Dizionario dell’intraducibile: “tsundoku”, l’arte di accumulare libri non ancora letti

Questo mese, la parola intraducibile da scoprire proviene dal Giappone. La scelta ricade su un termine che ha saputo romanticizzare l’abitudine di accumulare libri senza averli ancora letti. Laddove altre lingue potrebbero descriverla semplicemente come un’accumulazione compulsiva di libri, il giapponese la racchiude in una sola parola: tsundoku.
Origine, significato e usi della parola
Tsundoku (積ん読) è un termine giapponese formato da due elementi: 積む (tsumu), che significa “impilare”, “accumulare”, e 読 (doku), che richiama il “leggere”. La parola nasce alla fine del XIX secolo, quasi per gioco, per descrivere chi compra libri e li accumula senza averli ancora letti. Con il tempo, il termine è entrato nell’uso comune, arrivando fino ai giorni nostri.
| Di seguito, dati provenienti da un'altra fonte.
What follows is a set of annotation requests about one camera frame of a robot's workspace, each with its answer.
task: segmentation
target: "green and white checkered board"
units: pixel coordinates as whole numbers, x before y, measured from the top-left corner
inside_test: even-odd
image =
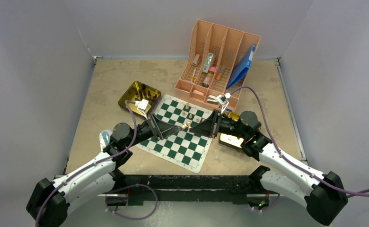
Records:
[[[178,126],[182,126],[186,122],[191,122],[191,126],[195,126],[212,113],[210,110],[193,104],[189,104],[189,109],[186,110],[185,105],[186,102],[183,100],[164,95],[154,113],[159,119]],[[180,167],[198,173],[201,170],[211,143],[212,138],[198,133],[191,133],[188,132],[188,129],[185,129],[164,140],[148,139],[138,144],[137,147]]]

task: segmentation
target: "purple cable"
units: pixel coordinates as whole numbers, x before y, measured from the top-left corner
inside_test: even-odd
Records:
[[[107,210],[108,210],[109,212],[111,212],[111,213],[115,214],[115,215],[118,215],[118,216],[122,217],[122,218],[126,218],[126,219],[133,220],[133,221],[143,220],[143,219],[146,219],[146,218],[148,218],[149,216],[151,216],[151,215],[155,212],[155,210],[157,209],[157,205],[158,205],[158,198],[157,198],[157,194],[155,193],[155,191],[154,191],[152,188],[150,188],[149,186],[144,185],[144,184],[133,184],[133,185],[126,186],[126,187],[123,187],[123,188],[120,188],[120,189],[112,190],[112,191],[110,191],[110,192],[108,192],[108,193],[114,193],[114,192],[118,192],[118,191],[125,190],[125,189],[132,188],[132,187],[138,187],[138,186],[148,188],[148,189],[149,189],[149,190],[154,194],[154,197],[155,197],[155,206],[154,206],[154,209],[152,209],[152,211],[151,211],[151,213],[150,213],[150,214],[148,214],[148,215],[146,215],[146,216],[144,216],[144,217],[142,217],[142,218],[132,218],[132,217],[128,217],[128,216],[126,216],[126,215],[123,215],[123,214],[117,213],[116,211],[114,211],[114,210],[110,209],[110,208],[108,207],[108,203],[106,202],[106,199],[107,199],[107,198],[105,198],[105,205],[106,205]]]
[[[135,116],[133,114],[133,111],[132,109],[130,108],[129,106],[129,103],[135,103],[135,102],[131,102],[131,101],[128,101],[126,100],[124,102],[126,104],[126,107],[127,109],[129,110],[130,112],[130,115],[132,116],[132,119],[133,119],[133,123],[134,123],[134,136],[133,136],[133,139],[131,140],[130,144],[121,152],[117,153],[117,154],[114,154],[112,156],[109,156],[109,157],[106,157],[106,158],[103,158],[103,159],[100,159],[99,161],[96,162],[96,164],[98,165],[99,163],[101,162],[104,162],[106,160],[109,160],[109,159],[112,159],[114,157],[117,157],[121,154],[123,154],[124,152],[126,152],[134,143],[134,141],[136,140],[136,135],[137,135],[137,123],[136,123],[136,119],[135,119]],[[87,169],[93,167],[94,165],[93,164],[90,164],[88,166],[85,166],[83,167],[81,170],[77,171],[76,173],[72,174],[69,178],[66,179],[66,182],[69,182],[71,181],[73,178],[75,178],[77,175],[81,174],[83,171],[86,171]],[[38,214],[37,214],[37,218],[35,219],[35,226],[36,227],[39,227],[40,226],[40,217],[43,213],[43,210],[45,208],[45,205],[49,202],[49,200],[53,197],[53,195],[59,191],[59,189],[61,189],[62,187],[64,186],[64,183],[61,183],[60,185],[58,185],[52,192],[51,194],[49,194],[49,196],[46,198],[46,200],[44,201],[44,203],[42,204],[40,210],[38,211]]]
[[[253,207],[252,207],[251,211],[263,213],[263,212],[267,212],[267,211],[271,210],[272,207],[274,207],[275,204],[278,202],[280,196],[281,196],[281,194],[278,194],[278,196],[275,198],[274,202],[267,209],[256,210],[256,209],[253,209]]]
[[[261,109],[261,114],[263,115],[263,119],[264,119],[264,125],[265,125],[265,128],[267,129],[267,132],[268,132],[268,135],[271,137],[271,140],[272,140],[272,143],[273,145],[275,146],[275,149],[276,151],[278,152],[279,155],[282,156],[282,158],[288,162],[289,164],[291,164],[293,167],[297,168],[298,170],[301,170],[303,172],[305,172],[306,174],[310,175],[310,176],[313,176],[314,179],[318,180],[319,182],[325,184],[326,186],[334,189],[334,190],[337,190],[339,192],[343,192],[343,193],[346,193],[346,194],[349,194],[347,197],[348,198],[351,198],[353,196],[363,196],[363,197],[369,197],[369,189],[366,189],[366,190],[363,190],[363,191],[360,191],[360,192],[352,192],[352,191],[348,191],[348,190],[345,190],[345,189],[342,189],[342,188],[338,188],[338,187],[335,187],[333,185],[331,185],[330,183],[320,179],[319,177],[313,175],[311,172],[309,172],[308,170],[294,164],[292,161],[290,161],[286,156],[282,155],[282,152],[281,152],[281,149],[279,149],[278,147],[278,144],[276,143],[275,139],[273,138],[272,134],[271,134],[271,131],[270,129],[268,128],[268,124],[267,124],[267,119],[265,118],[265,113],[264,113],[264,109],[263,109],[263,105],[261,104],[261,101],[260,101],[260,98],[258,97],[257,93],[249,86],[242,86],[242,87],[238,87],[236,90],[234,90],[233,92],[231,92],[230,94],[232,95],[233,93],[237,92],[238,90],[242,89],[242,88],[247,88],[249,89],[255,96],[255,98],[257,99],[257,102],[258,104],[260,105],[260,109]]]
Tsundoku è un gesto semplice, quasi innocuo, che probabilmente è capitato a tutti almeno una volta. Vedere un libro interessante in libreria e comprarlo, con l’idea di leggerlo più avanti. Poi incontrarne un altro. E un altro ancora. Tutto normale, se non fosse che, nel frattempo, i libri si accumulano.
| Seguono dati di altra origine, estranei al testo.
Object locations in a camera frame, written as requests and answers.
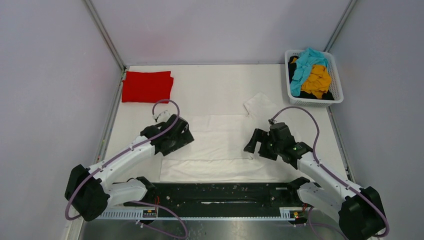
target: black cloth
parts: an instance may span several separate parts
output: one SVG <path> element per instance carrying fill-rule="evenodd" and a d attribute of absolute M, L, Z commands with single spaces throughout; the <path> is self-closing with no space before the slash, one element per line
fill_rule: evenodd
<path fill-rule="evenodd" d="M 293 62 L 293 60 L 295 58 L 298 59 L 299 57 L 298 56 L 291 56 L 290 59 L 288 60 L 288 63 L 287 63 L 288 64 L 288 66 L 287 66 L 288 67 L 288 80 L 289 80 L 290 83 L 292 83 L 293 75 L 295 74 L 296 67 L 297 67 L 296 63 L 291 63 L 291 62 Z M 297 96 L 296 98 L 301 98 L 301 99 L 318 99 L 314 94 L 307 93 L 305 91 L 301 91 L 300 92 L 300 95 Z M 331 100 L 331 101 L 334 101 L 333 94 L 330 91 L 324 93 L 322 95 L 322 98 L 321 99 L 322 100 Z"/>

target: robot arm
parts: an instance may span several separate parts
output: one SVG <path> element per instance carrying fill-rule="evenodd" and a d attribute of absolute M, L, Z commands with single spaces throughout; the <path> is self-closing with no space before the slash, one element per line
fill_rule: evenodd
<path fill-rule="evenodd" d="M 189 130 L 189 124 L 179 117 L 176 124 L 162 136 L 147 141 L 167 129 L 177 118 L 169 114 L 162 115 L 162 121 L 156 125 L 146 127 L 127 147 L 123 148 L 107 166 L 108 161 L 103 160 L 88 168 L 82 165 L 72 169 L 66 187 L 65 198 L 69 201 L 77 186 L 90 174 L 95 173 L 83 185 L 72 201 L 72 206 L 86 221 L 97 218 L 103 211 L 111 206 L 130 201 L 141 200 L 146 192 L 149 182 L 144 179 L 130 179 L 123 183 L 114 183 L 117 177 L 144 159 L 158 153 L 164 156 L 194 141 Z"/>
<path fill-rule="evenodd" d="M 258 128 L 254 130 L 245 152 L 254 153 L 256 143 L 260 142 L 259 156 L 274 161 L 280 156 L 284 162 L 311 177 L 316 183 L 298 178 L 301 182 L 296 189 L 299 199 L 334 219 L 350 240 L 368 239 L 384 229 L 385 223 L 378 213 L 354 192 L 365 196 L 384 215 L 380 195 L 374 188 L 362 188 L 330 167 L 325 167 L 325 171 L 315 161 L 313 149 L 304 142 L 296 142 L 286 124 L 271 120 L 270 124 L 269 132 Z M 342 179 L 348 187 L 340 184 L 329 172 Z"/>

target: white table
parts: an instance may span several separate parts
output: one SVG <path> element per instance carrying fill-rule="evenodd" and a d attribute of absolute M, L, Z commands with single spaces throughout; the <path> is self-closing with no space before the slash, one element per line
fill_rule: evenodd
<path fill-rule="evenodd" d="M 280 64 L 131 66 L 129 71 L 171 71 L 171 76 L 174 77 L 171 99 L 179 105 L 182 117 L 184 115 L 246 114 L 243 103 L 258 92 L 266 94 L 281 108 L 290 106 L 286 85 L 282 84 L 286 80 L 285 68 Z M 315 117 L 320 127 L 318 155 L 324 163 L 346 177 L 326 108 L 307 107 L 306 109 Z M 158 113 L 164 110 L 176 112 L 172 104 L 160 104 L 157 107 Z M 106 159 L 130 143 L 146 126 L 155 124 L 151 112 L 151 103 L 119 103 L 107 146 Z M 309 116 L 296 109 L 290 109 L 284 113 L 291 117 L 294 127 L 301 135 L 301 140 L 312 146 L 317 131 Z M 145 176 L 151 182 L 159 182 L 161 164 L 161 157 L 155 156 L 141 162 L 118 180 L 126 181 L 132 177 Z M 288 164 L 286 169 L 287 172 L 281 173 L 282 176 L 286 176 L 282 178 L 284 181 L 291 181 L 302 176 Z"/>

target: white cloth
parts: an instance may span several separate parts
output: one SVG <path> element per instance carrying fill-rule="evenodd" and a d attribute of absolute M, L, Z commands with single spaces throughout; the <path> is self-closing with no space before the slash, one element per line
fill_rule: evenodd
<path fill-rule="evenodd" d="M 280 109 L 259 92 L 244 103 L 246 115 L 183 116 L 194 141 L 167 155 L 162 161 L 161 182 L 279 182 L 299 176 L 284 163 L 243 152 L 255 128 L 269 130 L 268 119 Z M 292 120 L 281 115 L 299 142 Z"/>

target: blue cloth
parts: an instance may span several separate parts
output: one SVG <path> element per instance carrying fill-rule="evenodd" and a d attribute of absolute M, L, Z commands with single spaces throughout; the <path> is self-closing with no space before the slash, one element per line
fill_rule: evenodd
<path fill-rule="evenodd" d="M 320 51 L 308 47 L 305 51 L 299 54 L 299 59 L 296 60 L 296 70 L 290 83 L 290 92 L 293 97 L 298 97 L 301 94 L 301 86 L 306 82 L 311 74 L 313 65 L 324 65 L 328 68 L 329 61 Z"/>
Ed è proprio qui che tsundoku diventa interessante. Il giapponese sembra riuscire a trasformare in qualcosa di quasi poetico un’abitudine che, in altre lingue, verrebbe descritta semplicemente come accumulo o procrastinazione. Una pila di libri non letti non è soltanto qualcosa che si è accumulato: può diventare una promessa. La promessa di tutte quelle pagine ancora da sfogliare, di tutte le storie e i mondi che aspettano di essere scoperti.

Foto: Pinterest
Tsundoku non è necessariamente solo un termine poetico. Può essere utilizzato anche con un’accezione ironica, per riconoscere con leggerezza la propria tendenza a rimandare la lettura mentre, nonostante tutto, si continua ad aumentare la pila. E in questo caso si potrebbe dire: “Il mio tsundoku non finirà mai.”
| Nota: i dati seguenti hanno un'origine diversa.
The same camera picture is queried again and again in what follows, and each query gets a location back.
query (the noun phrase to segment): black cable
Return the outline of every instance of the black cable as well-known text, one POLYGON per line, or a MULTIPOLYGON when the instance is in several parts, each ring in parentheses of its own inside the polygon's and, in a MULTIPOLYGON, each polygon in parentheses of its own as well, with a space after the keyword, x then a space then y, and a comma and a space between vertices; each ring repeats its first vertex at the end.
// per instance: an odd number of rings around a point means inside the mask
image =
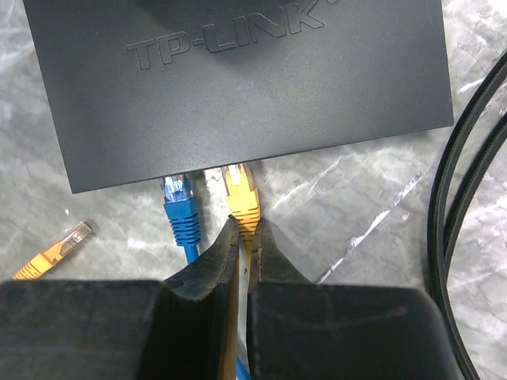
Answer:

Negli anni, la parola si è diffusa anche al di fuori del Giappone, proprio per la sua capacità di dare una nuova prospettiva a un gesto che spesso viene giudicato negativamente. Comprare più libri di quanti se ne riescano a leggere può essere procrastinazione, accumulo o semplice passione.
Forse tsundoku ci ricorda proprio questo: le cose possono assumere una forma diversa a seconda di come scegliamo di guardarle. Anche una pila di libri non letti può essere, dopotutto, non soltanto ciò che non abbiamo ancora fatto, ma tutto ciò che abbiamo ancora da scoprire.